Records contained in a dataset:
= = = = = = =
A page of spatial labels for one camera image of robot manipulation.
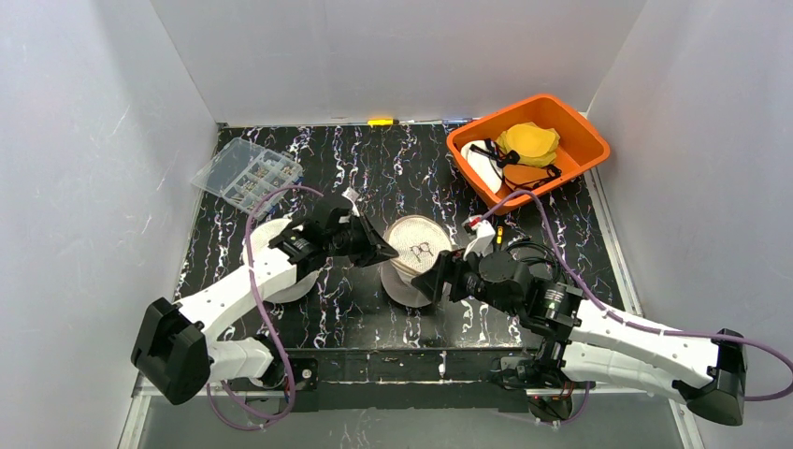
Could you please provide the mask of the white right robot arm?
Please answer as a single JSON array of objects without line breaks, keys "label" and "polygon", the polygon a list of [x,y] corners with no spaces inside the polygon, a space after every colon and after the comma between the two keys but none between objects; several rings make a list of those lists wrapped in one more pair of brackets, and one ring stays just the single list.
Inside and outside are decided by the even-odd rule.
[{"label": "white right robot arm", "polygon": [[604,383],[640,389],[725,426],[743,423],[745,350],[737,333],[676,335],[610,306],[599,308],[572,285],[534,276],[506,252],[484,257],[441,252],[411,281],[428,299],[477,299],[541,337],[537,352],[502,363],[493,380],[506,388]]}]

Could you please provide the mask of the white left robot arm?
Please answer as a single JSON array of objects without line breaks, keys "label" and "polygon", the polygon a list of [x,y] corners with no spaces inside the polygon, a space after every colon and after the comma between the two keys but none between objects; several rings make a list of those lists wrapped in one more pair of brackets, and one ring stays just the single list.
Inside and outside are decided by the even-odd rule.
[{"label": "white left robot arm", "polygon": [[264,312],[268,300],[305,296],[313,275],[332,257],[365,268],[398,256],[342,195],[321,197],[307,215],[285,222],[266,243],[244,248],[248,254],[242,267],[176,302],[158,298],[144,312],[131,363],[173,405],[212,383],[239,378],[266,382],[276,372],[294,394],[294,367],[276,330],[266,337],[228,341],[220,339],[223,331],[253,309]]}]
= = = = = = =
Exact copies of the lines from the one holding "Could you please provide the mask of the white left" to the end of the entries are all that should be written.

Could you please provide the mask of the white left robot arm?
Please answer as a single JSON array of objects without line breaks, keys "label" and "polygon", the polygon a list of [x,y] corners with no spaces inside the polygon, a space after every colon and after the comma between the two keys but none between objects; several rings make a list of those lists wrapped in one more pair of brackets, and one ring stays just the single list.
Inside and outside are decided by the even-odd rule.
[{"label": "white left robot arm", "polygon": [[264,312],[268,300],[305,296],[313,275],[332,257],[365,268],[398,256],[342,195],[321,197],[307,215],[285,222],[266,243],[244,248],[248,254],[242,267],[176,302],[158,298],[144,312],[131,363],[173,405],[212,383],[239,378],[266,382],[276,372],[294,394],[294,367],[276,330],[266,337],[228,341],[220,339],[223,331],[253,309]]}]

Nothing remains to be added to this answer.